02/19/2014 02:13 pm ET Updated Apr 21, 2014

Skiing as a Counterterrorism Policy

With the Olympic Winter Games underway in Sochi, Russia, both winter sports and terrorism have been on people's minds. Alpine skiing is usually mainly about schussing through beautiful mountain scenery -- a pristine and safe recreational experience. But, just as land reform has been viewed as a counterinsurgency policy, I will discuss how skiing can similarly be considered as a counter-terrorism policy and how skiing has further even been the target of terrorism (perhaps those "skiing is a dangerous sport" warnings on my lift tickets were right?). Indeed, as confirmed by the headline, "Russia Backs Resorts to Stem Terrorism," these Olympics are an explicit peace-building ploy.

Terrorism is the last thing most vacationers want to think about, but nerves have been rattled since Sochi is near the unstable Caucasus region. According to recent news reports, there are increasing worries of potential terrorist attacks and female "Black Widow" suicide bombers emanating from neighboring Dagestan or Chechnya. Islamist rebels have vowed "maximum force" while the Russian government has bolstered its security plan. Beyond Russia, skiing and terrorism have also intersected in some of the main conflict hotspots of the past decade, including Pakistan, the Kashmir region in India, Afghanistan, and Nepal (where trekking was interrupted by the Maoist insurgency in the 2000s).

There are several possible causal mechanisms linking skiing and terrorism. Below I outline some of both the positive and negative associations:

The Positive: Effects of skiing on terrorism

  • Skiing brings development. The arrival of the ski industry can contribute increased employment and infrastructure in poor, rural mountainous areas. Take the Swat Valley in Pakistan: although the Taliban overran Swat in 2007, there is now hope that the reopening of the ski school will spur employment and tourism and prevent future threats.
  • Skiing brings state presence. As skiing infrastructure is built and tourists come, there is also the potential for state presence to be strengthened, including the provision of security and government services. Indeed, at the moment the Russian government is swarming Sochi with security forces.
  • Skiing empowers and builds cohesion. According to the avalanche of new studies in the budding sports and peacebuilding literature, shared athletic activities can foster empowerment and cooperation, and can serve as a symbol of normality and freedom. At least these Afghan villagers seemed to be enjoying themselves while sliding!
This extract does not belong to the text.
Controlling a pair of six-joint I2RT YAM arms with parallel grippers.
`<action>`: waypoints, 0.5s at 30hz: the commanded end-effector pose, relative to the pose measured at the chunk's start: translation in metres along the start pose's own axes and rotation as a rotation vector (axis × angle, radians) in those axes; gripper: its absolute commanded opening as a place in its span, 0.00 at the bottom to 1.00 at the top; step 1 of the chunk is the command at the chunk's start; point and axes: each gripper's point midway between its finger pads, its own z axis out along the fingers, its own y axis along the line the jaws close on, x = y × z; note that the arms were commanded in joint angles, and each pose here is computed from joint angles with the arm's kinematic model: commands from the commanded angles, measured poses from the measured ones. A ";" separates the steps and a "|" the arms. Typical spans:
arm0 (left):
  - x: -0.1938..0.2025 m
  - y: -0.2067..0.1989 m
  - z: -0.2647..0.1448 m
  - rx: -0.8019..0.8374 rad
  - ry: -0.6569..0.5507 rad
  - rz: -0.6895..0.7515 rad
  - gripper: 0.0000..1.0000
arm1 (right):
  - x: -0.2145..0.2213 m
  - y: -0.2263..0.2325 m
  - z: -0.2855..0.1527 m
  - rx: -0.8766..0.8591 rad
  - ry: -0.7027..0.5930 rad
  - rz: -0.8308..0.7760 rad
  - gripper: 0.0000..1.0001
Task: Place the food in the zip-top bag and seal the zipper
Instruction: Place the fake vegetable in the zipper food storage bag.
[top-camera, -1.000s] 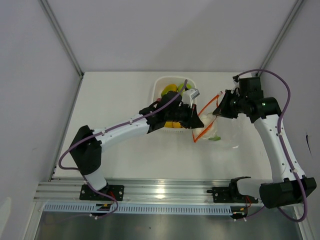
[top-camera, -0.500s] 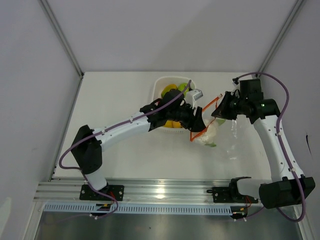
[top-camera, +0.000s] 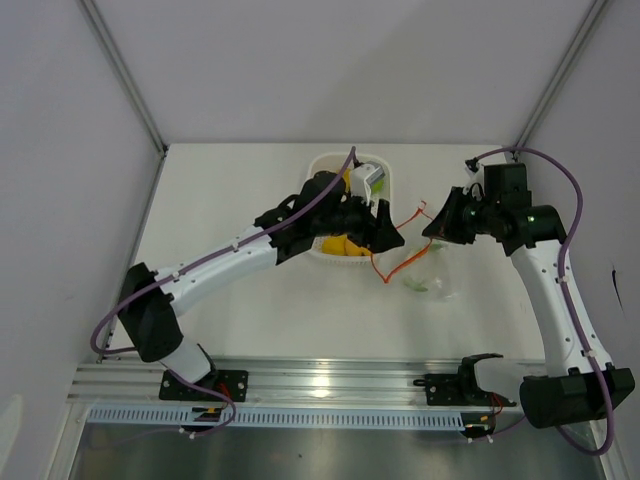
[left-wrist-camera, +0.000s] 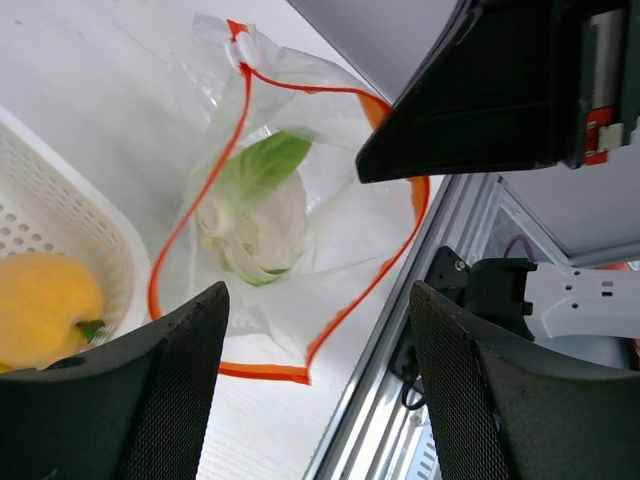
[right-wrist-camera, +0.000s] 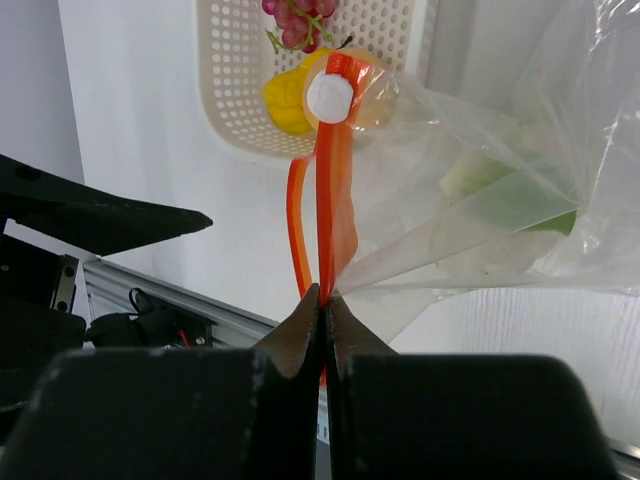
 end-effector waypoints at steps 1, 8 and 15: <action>-0.017 -0.001 -0.016 -0.031 -0.086 0.029 0.74 | -0.003 0.012 -0.013 -0.049 -0.028 -0.034 0.00; 0.004 0.043 -0.004 -0.176 -0.006 0.010 0.72 | -0.003 0.017 -0.019 -0.062 -0.029 -0.035 0.00; 0.030 0.062 0.010 -0.202 0.051 -0.016 0.66 | -0.004 0.019 -0.025 -0.065 -0.042 -0.041 0.00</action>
The Negative: How skiing attracts terrorism

  • The best skiing is on "rough terrain." Unless you're on a bunny hill, skiing happens in mountainous and rough terrain, which we know (if we know anything) is correlated with insurgency. Especially in weak states, rough terrain affords rebels and terrorists a chance to hide from government forces. Think about it: It's no coincidence that just about every time super spy James Bond goes skiing bad guys seem to appear out of nowhere and start shooting at him. Strong states, such as the U.S., can train elite skiing army units like the famed 10th Mountain Division. Weak states cannot.
  • Ski resorts present indefensible targets. The placement of ski resorts is non-random. Often, they are near wealthy, urban populations and far from insecurity. However, in isolated regions where government institutions are weak they can present indefensible targets. Skiing therefore faces the same risks as other forms of valuable infrastructure investments, such as those used in extractive industries (oil pipelines and mines, etc.), which are frequently targets of attack in conflict zones.
  • Skiing alters development. As a form of development in a pristine environment, on-piste skiing alters the natural environment as lodges are built and populations grow. As a form of gentrification, it can also clash with local customs and development cycles and spawn grievances. In the U.S., one can look to the eco-terrorists that burned down the Two Elk Lodge on Vail Mountain as but one example of backlash to development.

There are several implications of this analysis of skiing and terrorism for the Olympics in Sochi. A key one is the risk stemming from rough terrain. Hopefully Deputy Prime Minister Dmitri Kozak was right when he said, "It is an illusion that there is more access to Sochi for terrorists. Sochi is isolated from the rest of the Caucasus -- Chechnya and other such regions -- by mountains that are not easily passable."

Sochi's relative isolation combined with Russian deployment of counter-terrorist resources may provide some reassurance. Yet, the "rough terrain" fears are not totally unfounded as two years ago, in 2011, 4 skiers were attacked and killed (plus a gondola destroyed) by terrorists at Mt. Elbrus, inland from Sochi. So, perhaps the geographic fortification might not quite be what it has been made out to be. Further, if the neighboring hotspot regions are as isolated from Sochi as Kozak implies, it is unlikely the Sochi games will have the positive development spillovers that planners had hoped for them.

Overall, skiing, like other forms of tourism, offers potential for developing areas with few other resources. But unless it is accompanied by sufficient state capacity and transportation links (and is sensitive to local conditions), it can also create opportunities for terrorism. This topic definitely merits future additional research, including extended field studies in regions with high vertical drops and fresh powder.